|
Dit vers is alweer zo 'n hij/zijer
van Aubrey. Een vrouw zocht een vrijer
en oogstte succes
na een uur in Eemnes,
want ze kreeg er contact met een heier.
't Ging reuze gesmeerd allemaal
en hij heide als vakman z'n paal
in het lijf van de vrouw.
Enthousiast riep ze: 'Wauw!
Je geslacht is nog harder dan staal!'
Een bron van genot was voor beiden
hun huwelijksreis naar Ameide.
Het echtpaar genoot,
daar de huwelijksboot
met hen meedeinde, steeds als ze vrijden.

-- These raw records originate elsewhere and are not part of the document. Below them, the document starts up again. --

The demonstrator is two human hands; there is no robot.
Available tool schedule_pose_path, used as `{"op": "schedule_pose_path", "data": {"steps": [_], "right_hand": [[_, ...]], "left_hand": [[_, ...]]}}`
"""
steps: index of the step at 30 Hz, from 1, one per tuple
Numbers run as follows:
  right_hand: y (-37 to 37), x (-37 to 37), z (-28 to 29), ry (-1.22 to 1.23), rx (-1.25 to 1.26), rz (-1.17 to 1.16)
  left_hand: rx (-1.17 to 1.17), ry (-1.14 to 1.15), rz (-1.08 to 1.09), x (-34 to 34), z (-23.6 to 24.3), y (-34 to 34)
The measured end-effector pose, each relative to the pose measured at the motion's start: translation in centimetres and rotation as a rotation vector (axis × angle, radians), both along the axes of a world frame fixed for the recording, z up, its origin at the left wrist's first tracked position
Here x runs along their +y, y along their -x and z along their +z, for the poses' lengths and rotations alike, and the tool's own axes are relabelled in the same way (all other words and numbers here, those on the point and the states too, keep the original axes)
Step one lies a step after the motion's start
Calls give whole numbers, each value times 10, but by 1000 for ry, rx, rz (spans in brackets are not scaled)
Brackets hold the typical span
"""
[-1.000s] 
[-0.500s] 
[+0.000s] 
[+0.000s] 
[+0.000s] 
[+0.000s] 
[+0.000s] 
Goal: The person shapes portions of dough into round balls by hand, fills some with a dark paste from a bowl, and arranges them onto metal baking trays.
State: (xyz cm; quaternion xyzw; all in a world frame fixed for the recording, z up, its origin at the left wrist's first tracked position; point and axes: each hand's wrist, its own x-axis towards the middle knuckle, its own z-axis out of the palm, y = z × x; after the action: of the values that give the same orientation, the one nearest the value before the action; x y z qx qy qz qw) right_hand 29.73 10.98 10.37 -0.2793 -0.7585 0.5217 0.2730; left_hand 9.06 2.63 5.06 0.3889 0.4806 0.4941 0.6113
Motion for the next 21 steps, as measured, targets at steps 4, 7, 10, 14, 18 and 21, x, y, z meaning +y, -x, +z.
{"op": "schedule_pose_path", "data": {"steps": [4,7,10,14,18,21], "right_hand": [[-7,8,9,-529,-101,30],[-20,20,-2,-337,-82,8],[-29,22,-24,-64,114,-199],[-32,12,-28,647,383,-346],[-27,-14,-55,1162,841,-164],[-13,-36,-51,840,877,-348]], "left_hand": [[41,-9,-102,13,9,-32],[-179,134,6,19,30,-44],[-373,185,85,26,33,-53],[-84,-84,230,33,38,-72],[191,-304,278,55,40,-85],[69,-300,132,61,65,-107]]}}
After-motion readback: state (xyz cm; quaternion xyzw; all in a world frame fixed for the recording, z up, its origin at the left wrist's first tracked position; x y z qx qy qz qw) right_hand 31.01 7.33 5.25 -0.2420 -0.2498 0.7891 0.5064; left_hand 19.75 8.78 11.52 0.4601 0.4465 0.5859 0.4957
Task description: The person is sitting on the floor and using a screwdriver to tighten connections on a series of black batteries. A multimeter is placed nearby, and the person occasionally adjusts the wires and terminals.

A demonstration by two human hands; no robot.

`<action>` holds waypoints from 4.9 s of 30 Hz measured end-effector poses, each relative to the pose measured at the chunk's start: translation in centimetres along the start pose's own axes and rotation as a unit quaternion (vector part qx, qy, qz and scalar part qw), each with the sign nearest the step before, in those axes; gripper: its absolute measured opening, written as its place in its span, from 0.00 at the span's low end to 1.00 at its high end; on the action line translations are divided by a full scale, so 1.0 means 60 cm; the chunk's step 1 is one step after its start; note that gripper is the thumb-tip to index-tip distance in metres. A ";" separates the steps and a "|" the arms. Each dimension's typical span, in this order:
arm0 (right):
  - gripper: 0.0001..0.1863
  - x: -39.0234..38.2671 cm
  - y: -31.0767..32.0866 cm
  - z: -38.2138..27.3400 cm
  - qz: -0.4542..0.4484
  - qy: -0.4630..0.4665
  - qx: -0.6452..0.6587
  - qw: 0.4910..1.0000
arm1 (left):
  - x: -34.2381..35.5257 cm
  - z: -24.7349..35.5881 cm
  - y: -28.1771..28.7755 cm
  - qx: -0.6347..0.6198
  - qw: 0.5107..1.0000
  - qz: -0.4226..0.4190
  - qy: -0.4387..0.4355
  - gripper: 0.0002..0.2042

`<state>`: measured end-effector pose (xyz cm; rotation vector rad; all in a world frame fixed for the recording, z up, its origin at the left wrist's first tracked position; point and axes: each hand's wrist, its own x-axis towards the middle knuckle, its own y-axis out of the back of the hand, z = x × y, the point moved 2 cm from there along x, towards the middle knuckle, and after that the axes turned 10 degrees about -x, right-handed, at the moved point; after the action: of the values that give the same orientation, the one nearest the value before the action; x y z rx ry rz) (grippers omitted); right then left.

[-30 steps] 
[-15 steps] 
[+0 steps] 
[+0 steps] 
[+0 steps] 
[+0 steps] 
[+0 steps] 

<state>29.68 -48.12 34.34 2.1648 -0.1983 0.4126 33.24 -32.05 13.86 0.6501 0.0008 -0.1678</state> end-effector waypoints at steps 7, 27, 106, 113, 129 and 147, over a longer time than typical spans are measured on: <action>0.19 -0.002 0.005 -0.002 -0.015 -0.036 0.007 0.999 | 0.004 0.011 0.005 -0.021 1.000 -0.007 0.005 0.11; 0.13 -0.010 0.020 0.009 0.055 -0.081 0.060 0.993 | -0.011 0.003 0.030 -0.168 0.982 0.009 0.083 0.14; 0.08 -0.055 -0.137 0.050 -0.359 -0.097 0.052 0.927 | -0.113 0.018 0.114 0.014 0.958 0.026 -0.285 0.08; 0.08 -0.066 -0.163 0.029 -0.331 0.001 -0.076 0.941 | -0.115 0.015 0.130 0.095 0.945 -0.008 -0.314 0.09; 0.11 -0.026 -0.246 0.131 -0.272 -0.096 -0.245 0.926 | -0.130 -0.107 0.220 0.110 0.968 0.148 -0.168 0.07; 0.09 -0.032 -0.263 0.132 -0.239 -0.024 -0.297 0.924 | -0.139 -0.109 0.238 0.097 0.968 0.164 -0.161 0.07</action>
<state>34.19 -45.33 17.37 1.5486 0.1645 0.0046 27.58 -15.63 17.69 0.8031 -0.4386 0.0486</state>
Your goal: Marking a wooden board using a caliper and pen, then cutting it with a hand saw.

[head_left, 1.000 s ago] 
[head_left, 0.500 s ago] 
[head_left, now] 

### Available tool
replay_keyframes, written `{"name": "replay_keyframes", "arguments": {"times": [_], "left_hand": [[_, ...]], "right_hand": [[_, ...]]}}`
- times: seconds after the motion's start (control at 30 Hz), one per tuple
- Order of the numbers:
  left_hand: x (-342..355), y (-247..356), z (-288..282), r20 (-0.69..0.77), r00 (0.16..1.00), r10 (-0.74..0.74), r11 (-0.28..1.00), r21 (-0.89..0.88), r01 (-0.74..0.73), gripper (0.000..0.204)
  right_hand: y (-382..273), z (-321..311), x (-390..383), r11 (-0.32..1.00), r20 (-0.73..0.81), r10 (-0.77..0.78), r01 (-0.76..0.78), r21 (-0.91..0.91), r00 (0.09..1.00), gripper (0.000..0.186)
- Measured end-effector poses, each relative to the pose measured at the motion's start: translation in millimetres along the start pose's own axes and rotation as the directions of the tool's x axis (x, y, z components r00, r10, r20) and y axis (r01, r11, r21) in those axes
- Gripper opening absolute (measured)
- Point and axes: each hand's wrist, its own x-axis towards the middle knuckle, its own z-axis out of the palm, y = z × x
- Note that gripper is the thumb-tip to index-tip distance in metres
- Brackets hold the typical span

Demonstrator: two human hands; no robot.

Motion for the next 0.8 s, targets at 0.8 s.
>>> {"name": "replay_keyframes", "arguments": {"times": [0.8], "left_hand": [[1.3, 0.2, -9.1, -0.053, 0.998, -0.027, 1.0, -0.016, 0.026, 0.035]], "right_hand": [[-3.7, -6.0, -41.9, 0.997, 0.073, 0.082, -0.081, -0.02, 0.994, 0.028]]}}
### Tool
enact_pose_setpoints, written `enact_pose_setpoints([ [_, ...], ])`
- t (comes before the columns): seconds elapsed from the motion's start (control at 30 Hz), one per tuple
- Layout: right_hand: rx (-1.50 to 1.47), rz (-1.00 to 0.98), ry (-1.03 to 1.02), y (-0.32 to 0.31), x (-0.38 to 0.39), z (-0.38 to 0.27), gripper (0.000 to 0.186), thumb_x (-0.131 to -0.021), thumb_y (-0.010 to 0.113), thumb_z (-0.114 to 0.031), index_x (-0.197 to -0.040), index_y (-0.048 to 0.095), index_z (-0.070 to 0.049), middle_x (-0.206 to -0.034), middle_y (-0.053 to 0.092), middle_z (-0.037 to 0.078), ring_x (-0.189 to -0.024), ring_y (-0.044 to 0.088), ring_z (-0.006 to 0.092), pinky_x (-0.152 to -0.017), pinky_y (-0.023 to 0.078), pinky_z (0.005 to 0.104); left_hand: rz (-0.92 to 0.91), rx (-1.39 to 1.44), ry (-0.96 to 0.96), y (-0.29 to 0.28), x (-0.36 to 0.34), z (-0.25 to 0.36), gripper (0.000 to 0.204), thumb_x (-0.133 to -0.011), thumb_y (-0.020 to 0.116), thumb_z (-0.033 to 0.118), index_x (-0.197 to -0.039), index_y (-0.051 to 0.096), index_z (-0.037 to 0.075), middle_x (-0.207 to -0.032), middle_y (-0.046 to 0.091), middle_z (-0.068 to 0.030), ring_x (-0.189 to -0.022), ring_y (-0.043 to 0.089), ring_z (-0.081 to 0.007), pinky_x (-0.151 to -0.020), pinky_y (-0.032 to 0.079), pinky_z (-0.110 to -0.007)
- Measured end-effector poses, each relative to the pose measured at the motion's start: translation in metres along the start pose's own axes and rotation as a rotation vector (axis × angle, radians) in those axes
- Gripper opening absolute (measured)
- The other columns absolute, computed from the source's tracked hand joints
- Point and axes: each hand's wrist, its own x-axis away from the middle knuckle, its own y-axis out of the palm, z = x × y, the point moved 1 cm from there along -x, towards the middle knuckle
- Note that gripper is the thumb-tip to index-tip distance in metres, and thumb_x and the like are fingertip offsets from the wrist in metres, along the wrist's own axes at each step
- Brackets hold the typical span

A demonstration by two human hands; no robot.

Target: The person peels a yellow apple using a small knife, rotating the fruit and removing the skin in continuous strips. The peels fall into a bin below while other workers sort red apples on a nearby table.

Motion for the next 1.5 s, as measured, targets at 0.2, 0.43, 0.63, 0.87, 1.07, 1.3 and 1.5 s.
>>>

De vrouw had veel lol tot op heden.
Er wordt nu ontbering geleden.
Ze is niet zo blij:
soms gaan uren voorbij
zonder dat ze door hem wordt bereden.
- Maar zij redeneert: 'Na zo'n dip neuk
ik tóch weer.' Dan vindt ze de wip leuk.
Beloond wordt geduld,
want d'r wens wordt vervuld
en de huw'lijksboot lijdt zo geen schipbreuk.
Positief blijken thans d'r gedachten,
howel ze heel lang zit te smachten
naar intimiteit:
daar ze steeds minder vrijt,
laat de daad niet zo vaak op zich wachten.